### TASK DETAILS
After finding "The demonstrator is" in a line below, print that line and the rest of the lines exactly, leaving out all pictures.

### SUPPLIED MATERIAL
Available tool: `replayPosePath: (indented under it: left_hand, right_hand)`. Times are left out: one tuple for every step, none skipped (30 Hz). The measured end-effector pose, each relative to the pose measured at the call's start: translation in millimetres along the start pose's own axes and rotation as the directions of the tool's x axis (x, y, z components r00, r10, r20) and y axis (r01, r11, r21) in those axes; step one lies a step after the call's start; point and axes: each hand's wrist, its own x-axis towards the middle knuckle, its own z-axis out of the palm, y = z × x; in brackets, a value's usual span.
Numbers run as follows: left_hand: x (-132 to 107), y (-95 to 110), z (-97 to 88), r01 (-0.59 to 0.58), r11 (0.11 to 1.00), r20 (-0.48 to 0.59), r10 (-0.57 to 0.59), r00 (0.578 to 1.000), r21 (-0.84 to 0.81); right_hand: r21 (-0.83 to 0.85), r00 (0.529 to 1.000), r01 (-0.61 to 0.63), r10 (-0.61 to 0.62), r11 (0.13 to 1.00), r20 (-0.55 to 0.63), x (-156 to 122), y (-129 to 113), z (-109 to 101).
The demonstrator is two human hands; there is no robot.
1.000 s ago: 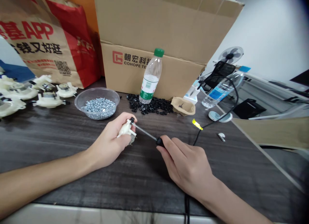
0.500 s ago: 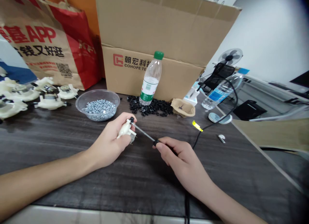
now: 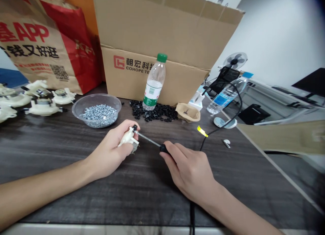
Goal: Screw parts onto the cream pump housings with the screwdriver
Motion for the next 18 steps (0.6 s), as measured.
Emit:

### TASK SOLUTION
The demonstrator is two human hands; there is no robot.
1.000 s ago: 
0.500 s ago: 
now: 
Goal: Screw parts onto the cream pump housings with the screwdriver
Motion for the next 18 steps (0.6 s), as measured.
Emit:

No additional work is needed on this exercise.